**Data block**
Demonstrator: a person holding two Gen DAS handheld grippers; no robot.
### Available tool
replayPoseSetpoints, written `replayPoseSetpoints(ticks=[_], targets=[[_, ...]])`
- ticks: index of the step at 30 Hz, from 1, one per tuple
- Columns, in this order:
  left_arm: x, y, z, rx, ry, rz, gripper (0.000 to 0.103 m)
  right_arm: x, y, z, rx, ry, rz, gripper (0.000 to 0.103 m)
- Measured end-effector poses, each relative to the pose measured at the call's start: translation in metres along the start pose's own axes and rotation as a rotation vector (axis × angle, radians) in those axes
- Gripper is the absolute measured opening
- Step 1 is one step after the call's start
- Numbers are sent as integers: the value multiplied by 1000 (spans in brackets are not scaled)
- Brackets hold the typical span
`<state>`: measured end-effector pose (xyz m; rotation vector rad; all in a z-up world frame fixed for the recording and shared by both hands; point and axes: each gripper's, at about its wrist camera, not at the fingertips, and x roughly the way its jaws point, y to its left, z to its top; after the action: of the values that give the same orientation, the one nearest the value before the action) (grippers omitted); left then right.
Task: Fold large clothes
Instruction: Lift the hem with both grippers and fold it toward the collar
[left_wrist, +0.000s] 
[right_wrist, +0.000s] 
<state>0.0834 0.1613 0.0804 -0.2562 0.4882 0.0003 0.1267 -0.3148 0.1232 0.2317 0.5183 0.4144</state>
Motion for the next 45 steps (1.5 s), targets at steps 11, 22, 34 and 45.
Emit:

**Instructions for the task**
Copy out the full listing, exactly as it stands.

**Response to the exercise**
Demonstrator: a person holding two Gen DAS handheld grippers; no robot.
### Available tool
replayPoseSetpoints, written `replayPoseSetpoints(ticks=[_], targets=[[_, ...]])`
- ticks: index of the step at 30 Hz, from 1, one per tuple
- Columns, in this order:
  left_arm: x, y, z, rx, ry, rz, gripper (0.000 to 0.103 m)
  right_arm: x, y, z, rx, ry, rz, gripper (0.000 to 0.103 m)
- Measured end-effector poses, each relative to the pose measured at the call's start: translation in metres along the start pose's own axes and rotation as a rotation vector (axis × angle, radians) in those axes
- Gripper is the absolute measured opening
- Step 1 is one step after the call's start
- Numbers are sent as integers: the value multiplied by 1000 (spans in brackets are not scaled)
- Brackets hold the typical span
`<state>`: measured end-effector pose (xyz m; rotation vector rad; all in a z-up world frame fixed for the recording and shared by both hands; point and axes: each gripper's, at about its wrist camera, not at the fingertips, and x roughly the way its jaws point, y to its left, z to its top; after the action: of the values that give the same orientation, the one nearest the value before the action) (grippers omitted); left then right.
Task: Fold large clothes
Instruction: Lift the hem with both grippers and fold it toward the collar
[left_wrist, +0.000s] 
[right_wrist, +0.000s] 
<state>0.0834 0.1613 0.0804 -0.2562 0.4882 0.0003 0.1267 -0.3148 0.1232 0.2317 0.5183 0.4144</state>
Motion for the next 45 steps (1.5 s), targets at steps 11, 22, 34 and 45.
Emit:

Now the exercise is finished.